20

August 12, 1988

Winter is really here now. They had storms while I was away. The vines in the fields are bare and the oaks have lost most of their leaves too. It’s noticeably colder and there are flashes of white snow on the peaks at the top of the valley. It’s quite a shock after the heat and humidity of America in mid-summer.

I saw George today for lunch. He’s still not getting anywhere finding a buyer for the Mail.

I asked him about Beatrice Pienaar. Evidently she graduated with a masters from Stellenbosch School of Journalism, where she did extremely well. Her professor suggested she work for Zyl News for a few months in Philadelphia.
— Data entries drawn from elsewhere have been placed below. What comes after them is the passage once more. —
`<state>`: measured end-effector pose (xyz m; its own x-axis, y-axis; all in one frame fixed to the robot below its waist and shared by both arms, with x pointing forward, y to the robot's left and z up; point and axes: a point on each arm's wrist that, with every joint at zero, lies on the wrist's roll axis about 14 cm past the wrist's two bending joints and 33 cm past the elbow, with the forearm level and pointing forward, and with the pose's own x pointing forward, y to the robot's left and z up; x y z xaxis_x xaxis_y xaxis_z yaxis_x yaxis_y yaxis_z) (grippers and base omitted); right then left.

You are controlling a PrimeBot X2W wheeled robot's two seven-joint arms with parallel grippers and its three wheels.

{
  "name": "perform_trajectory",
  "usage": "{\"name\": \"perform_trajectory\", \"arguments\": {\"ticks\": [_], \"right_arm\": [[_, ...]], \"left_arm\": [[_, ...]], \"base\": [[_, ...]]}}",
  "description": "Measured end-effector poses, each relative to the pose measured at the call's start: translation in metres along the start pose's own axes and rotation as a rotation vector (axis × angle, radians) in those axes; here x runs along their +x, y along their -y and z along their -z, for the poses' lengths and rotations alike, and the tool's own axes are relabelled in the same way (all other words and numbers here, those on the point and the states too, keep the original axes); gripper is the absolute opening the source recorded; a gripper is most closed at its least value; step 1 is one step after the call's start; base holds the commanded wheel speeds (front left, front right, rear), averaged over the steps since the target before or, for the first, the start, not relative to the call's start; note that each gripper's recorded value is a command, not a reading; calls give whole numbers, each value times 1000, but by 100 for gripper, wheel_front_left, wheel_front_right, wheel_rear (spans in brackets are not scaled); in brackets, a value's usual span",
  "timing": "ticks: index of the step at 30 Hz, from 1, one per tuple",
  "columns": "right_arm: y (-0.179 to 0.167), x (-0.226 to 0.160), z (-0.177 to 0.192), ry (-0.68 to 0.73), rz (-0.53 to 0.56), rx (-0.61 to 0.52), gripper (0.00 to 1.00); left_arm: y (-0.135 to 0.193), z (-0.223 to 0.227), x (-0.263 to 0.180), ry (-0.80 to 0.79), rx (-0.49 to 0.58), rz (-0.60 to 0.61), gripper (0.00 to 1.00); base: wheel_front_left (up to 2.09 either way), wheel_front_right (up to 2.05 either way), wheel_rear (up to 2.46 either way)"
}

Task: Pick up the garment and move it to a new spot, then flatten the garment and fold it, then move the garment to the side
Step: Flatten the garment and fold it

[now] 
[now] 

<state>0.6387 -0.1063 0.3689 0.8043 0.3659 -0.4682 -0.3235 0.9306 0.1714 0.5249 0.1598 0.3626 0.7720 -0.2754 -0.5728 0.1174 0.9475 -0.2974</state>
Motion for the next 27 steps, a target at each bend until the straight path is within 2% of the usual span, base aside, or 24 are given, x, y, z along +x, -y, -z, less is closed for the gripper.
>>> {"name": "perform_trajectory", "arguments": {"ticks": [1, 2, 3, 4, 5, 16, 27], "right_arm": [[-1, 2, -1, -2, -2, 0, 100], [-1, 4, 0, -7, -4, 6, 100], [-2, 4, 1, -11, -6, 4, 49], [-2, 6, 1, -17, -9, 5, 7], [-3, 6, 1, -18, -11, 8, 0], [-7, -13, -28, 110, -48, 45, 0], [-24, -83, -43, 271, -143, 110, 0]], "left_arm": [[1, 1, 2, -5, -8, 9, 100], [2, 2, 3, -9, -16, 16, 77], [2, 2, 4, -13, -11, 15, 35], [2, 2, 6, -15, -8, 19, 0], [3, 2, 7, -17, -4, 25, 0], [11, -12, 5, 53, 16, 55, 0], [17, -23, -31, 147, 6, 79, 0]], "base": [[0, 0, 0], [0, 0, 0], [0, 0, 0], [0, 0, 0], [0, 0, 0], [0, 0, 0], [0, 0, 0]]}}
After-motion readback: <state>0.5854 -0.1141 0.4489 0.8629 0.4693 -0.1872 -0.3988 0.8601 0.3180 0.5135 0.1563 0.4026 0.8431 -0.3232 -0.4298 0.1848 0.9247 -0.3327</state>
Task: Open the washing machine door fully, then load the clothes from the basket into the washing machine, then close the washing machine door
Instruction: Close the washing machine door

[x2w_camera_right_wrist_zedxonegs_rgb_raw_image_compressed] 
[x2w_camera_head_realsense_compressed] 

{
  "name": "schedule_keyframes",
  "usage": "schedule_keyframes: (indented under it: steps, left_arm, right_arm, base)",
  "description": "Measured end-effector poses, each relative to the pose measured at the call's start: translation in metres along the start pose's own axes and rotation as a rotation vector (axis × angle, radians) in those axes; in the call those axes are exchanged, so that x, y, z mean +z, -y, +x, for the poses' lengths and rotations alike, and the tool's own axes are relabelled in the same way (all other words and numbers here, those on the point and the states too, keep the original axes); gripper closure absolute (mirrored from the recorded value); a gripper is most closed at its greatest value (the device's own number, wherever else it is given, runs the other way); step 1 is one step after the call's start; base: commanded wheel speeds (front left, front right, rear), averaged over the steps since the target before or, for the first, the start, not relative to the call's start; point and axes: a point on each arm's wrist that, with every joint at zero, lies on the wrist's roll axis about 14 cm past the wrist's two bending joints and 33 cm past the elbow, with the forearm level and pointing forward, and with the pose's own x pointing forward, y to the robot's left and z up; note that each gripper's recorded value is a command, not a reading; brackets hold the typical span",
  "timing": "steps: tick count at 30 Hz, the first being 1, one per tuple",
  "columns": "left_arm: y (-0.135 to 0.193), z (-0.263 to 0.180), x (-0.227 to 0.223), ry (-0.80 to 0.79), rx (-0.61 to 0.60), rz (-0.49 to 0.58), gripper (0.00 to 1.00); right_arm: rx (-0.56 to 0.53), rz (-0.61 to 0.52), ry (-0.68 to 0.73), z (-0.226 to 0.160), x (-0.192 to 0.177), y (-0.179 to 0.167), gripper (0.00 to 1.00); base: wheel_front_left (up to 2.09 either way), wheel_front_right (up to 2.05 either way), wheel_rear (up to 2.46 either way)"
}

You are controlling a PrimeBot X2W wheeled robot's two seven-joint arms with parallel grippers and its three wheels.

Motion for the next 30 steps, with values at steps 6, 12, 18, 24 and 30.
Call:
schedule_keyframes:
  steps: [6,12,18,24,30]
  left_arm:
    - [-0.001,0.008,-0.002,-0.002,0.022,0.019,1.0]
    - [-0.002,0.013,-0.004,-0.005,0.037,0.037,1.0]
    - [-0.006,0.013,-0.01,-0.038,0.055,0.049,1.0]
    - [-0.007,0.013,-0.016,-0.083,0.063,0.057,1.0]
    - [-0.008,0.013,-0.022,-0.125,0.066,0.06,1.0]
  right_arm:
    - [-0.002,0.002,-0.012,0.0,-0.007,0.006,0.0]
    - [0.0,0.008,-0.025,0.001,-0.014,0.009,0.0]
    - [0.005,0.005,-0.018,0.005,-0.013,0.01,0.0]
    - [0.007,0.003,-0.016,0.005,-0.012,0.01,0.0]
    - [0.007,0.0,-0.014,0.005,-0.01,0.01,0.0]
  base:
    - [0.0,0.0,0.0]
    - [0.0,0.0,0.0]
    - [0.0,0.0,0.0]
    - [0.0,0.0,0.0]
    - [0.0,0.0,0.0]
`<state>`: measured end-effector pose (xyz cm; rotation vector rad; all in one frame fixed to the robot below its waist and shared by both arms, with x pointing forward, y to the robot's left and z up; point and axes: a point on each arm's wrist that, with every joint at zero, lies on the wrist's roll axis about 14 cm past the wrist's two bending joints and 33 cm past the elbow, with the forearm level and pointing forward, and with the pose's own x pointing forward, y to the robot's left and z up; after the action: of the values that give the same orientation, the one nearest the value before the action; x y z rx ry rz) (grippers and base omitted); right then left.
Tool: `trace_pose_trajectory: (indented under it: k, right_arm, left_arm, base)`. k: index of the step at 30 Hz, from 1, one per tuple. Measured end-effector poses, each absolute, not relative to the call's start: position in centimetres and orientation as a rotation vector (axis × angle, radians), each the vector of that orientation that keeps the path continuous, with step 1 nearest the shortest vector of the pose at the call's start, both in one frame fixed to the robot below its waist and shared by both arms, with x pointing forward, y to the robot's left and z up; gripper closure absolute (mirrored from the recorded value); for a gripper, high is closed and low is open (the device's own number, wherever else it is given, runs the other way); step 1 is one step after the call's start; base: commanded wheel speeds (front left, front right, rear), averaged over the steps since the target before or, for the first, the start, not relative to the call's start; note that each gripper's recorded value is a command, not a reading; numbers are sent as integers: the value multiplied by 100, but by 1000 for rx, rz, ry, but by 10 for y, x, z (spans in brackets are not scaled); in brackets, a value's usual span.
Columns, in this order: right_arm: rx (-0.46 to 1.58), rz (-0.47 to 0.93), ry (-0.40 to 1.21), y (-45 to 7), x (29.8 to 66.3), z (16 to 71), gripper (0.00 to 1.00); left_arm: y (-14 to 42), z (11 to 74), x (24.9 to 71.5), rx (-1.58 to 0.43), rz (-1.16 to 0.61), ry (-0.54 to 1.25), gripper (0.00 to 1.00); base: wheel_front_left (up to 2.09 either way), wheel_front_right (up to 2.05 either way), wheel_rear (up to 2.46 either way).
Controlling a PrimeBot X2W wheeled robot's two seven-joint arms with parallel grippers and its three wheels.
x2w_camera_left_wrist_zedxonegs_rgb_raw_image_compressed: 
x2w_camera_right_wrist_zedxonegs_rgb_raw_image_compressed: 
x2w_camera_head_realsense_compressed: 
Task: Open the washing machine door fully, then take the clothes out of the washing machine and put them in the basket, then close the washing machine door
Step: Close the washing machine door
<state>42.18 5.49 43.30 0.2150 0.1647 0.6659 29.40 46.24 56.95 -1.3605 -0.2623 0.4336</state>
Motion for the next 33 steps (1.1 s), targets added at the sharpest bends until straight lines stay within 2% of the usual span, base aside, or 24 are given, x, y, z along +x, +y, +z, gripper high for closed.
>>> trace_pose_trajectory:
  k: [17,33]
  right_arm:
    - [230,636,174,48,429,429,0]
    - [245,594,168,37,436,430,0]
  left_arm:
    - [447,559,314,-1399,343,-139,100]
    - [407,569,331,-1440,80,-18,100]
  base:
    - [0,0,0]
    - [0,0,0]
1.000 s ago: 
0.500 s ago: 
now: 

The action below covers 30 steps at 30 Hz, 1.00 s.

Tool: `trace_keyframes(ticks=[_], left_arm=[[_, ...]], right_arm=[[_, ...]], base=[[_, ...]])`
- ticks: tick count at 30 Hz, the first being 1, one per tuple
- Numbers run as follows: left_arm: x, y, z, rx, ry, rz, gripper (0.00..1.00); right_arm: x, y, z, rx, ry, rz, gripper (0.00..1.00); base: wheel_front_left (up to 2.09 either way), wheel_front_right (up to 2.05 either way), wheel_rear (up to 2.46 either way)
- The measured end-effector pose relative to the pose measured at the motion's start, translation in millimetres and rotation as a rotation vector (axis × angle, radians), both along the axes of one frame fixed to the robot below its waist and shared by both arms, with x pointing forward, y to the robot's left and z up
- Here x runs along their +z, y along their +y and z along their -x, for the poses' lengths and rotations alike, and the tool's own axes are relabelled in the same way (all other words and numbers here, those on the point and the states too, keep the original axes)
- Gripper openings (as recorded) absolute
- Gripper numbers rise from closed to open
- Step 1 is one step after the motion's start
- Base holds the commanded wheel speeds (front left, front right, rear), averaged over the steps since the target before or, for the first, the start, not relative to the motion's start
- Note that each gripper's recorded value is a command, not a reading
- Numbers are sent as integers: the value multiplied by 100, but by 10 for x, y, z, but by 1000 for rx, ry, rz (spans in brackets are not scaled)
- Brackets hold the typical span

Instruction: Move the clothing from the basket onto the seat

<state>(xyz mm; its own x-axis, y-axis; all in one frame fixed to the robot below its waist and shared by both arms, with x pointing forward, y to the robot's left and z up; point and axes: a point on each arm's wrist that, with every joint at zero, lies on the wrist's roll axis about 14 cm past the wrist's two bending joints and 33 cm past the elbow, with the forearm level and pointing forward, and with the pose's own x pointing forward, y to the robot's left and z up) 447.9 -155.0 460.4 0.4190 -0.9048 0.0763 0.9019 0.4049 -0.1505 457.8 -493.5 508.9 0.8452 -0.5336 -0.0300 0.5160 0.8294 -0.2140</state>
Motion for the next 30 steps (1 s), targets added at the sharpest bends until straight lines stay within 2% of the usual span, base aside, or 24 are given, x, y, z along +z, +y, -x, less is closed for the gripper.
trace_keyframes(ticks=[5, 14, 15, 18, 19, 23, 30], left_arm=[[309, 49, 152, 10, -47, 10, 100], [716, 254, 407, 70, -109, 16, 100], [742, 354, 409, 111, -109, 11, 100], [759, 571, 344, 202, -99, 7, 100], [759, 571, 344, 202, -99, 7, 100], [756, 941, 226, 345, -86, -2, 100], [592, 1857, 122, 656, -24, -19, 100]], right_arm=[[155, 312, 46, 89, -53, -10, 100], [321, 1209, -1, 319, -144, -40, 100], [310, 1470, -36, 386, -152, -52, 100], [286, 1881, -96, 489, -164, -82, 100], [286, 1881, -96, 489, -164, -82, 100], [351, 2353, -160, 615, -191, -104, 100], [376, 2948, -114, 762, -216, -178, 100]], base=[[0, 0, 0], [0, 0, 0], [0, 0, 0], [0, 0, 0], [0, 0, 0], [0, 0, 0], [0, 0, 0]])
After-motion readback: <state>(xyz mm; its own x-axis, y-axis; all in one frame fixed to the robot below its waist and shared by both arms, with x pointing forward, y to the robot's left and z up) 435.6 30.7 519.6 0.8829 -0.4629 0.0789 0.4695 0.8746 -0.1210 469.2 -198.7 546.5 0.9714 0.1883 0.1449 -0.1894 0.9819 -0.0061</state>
Her professor would be Daniel Havenga, I realized. She’s a bright woman, apparently; Neels will like that.

I told George my suspicion that Daniel is a member of the Broederbond. George said he wouldn’t be surprised, a lot of academics are. In fact, George suspects the ice-queen Beatrice of being a spy for the security police. I thought he was joking at first, but he was deadly serious. The newspaper editors believe that the government has been trying to infiltrate their newsrooms for years. The journalists play spot-the-spy in the office. It’s done half in jest, but there is a lot of suspicion about. When anyone is working on a scoop George makes sure that only three people know about it: himself, the journalist involved, and one other to add a sense of perspective. He fired a journalist a couple of months ago whom he suspected of leaking an investigation into corruption in defense procurement.

He hasn’t told Neels about his suspicions; relations between them are poor at the moment. I urged him to talk to Neels, but I doubt he will.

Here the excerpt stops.